**Directions**
In the entries below, begin at the line with "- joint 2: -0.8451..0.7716" and stop after the line with "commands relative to"; output those lines exactly and omit the pictures.

**Exercise inputs**
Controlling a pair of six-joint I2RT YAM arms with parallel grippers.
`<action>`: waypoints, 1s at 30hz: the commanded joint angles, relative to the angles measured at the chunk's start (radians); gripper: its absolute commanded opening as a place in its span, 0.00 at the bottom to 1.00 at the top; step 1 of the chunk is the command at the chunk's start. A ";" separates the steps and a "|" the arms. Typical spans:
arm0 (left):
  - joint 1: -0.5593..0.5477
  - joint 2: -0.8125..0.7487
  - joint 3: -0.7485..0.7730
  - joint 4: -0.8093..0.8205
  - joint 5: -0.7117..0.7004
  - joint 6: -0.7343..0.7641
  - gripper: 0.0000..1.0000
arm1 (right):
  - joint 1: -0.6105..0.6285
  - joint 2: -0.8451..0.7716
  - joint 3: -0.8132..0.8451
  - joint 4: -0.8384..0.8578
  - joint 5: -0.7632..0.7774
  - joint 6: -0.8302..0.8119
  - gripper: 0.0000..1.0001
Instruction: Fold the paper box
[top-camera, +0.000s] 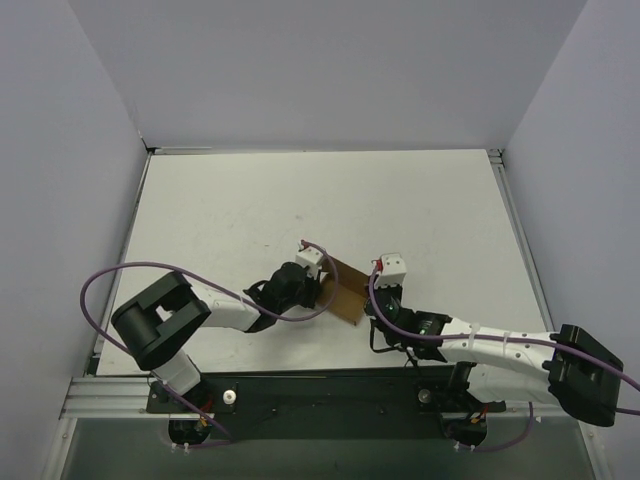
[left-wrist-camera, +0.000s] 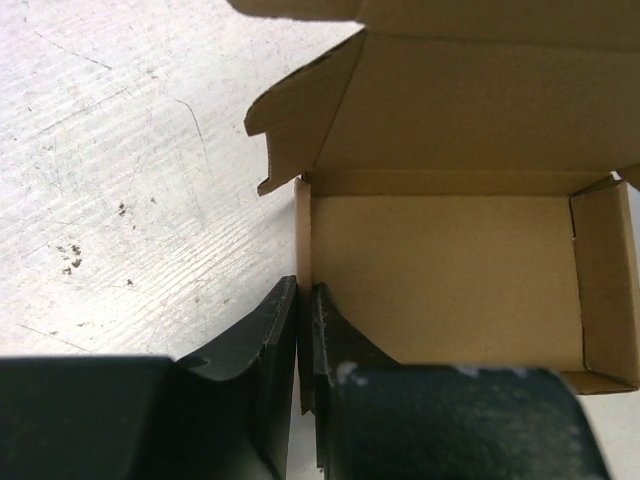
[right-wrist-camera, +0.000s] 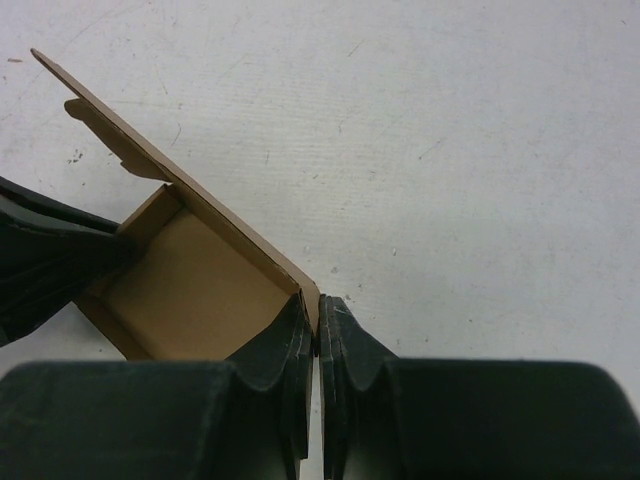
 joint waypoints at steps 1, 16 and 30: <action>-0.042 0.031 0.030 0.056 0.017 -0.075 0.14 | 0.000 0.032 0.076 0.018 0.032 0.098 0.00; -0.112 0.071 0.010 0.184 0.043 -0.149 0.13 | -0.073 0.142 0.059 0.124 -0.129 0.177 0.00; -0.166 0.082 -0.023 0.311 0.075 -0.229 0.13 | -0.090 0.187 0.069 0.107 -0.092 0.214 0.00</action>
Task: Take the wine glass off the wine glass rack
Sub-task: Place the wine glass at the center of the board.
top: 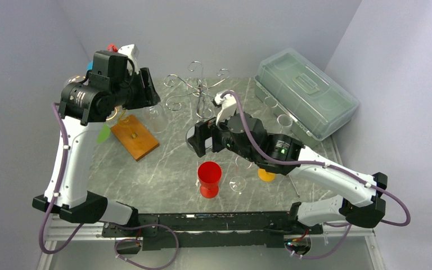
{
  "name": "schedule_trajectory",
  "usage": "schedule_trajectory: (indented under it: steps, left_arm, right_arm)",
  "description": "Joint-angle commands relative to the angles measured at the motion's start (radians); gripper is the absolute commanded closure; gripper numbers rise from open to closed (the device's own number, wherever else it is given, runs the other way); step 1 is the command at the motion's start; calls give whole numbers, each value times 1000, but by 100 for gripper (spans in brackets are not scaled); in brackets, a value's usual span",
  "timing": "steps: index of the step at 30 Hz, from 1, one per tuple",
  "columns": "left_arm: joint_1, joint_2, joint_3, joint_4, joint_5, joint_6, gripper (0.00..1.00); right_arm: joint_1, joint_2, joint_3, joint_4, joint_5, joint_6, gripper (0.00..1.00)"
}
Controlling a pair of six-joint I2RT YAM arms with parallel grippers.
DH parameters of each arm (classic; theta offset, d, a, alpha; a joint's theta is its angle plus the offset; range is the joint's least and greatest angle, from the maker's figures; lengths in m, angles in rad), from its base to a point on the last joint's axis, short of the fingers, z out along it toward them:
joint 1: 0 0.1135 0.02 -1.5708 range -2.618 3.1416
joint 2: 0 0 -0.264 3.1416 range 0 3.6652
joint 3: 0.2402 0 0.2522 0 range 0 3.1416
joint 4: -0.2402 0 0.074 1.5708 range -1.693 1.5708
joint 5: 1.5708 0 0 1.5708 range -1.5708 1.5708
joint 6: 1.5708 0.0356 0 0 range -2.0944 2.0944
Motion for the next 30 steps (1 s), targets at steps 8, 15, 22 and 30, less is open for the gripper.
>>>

**Response area**
  - joint 2: -0.8451..0.7716
  - joint 3: -0.8132..0.8451
  - joint 4: -0.8384..0.8578
  - joint 5: -0.7632..0.7774
  - joint 6: -0.8302..0.8119
  - gripper: 0.0000..1.0001
Instruction: Fold the paper box
[top-camera, +0.000s] 
[left-wrist-camera, +0.000s] 
[right-wrist-camera, +0.000s] 
 joint waypoints at steps 1, 16 and 30: <action>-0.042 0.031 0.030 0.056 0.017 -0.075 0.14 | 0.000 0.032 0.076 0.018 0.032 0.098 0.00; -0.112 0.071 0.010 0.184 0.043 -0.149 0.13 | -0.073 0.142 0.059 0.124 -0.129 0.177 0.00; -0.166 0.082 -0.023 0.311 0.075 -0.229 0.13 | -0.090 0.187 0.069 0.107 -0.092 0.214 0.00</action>
Task: Take the wine glass off the wine glass rack
Sub-task: Place the wine glass at the center of the board.
top: 
{
  "name": "schedule_trajectory",
  "usage": "schedule_trajectory: (indented under it: steps, left_arm, right_arm)",
  "description": "Joint-angle commands relative to the angles measured at the motion's start (radians); gripper is the absolute commanded closure; gripper numbers rise from open to closed (the device's own number, wherever else it is given, runs the other way); step 1 is the command at the motion's start; calls give whole numbers, each value times 1000, but by 100 for gripper (spans in brackets are not scaled); in brackets, a value's usual span",

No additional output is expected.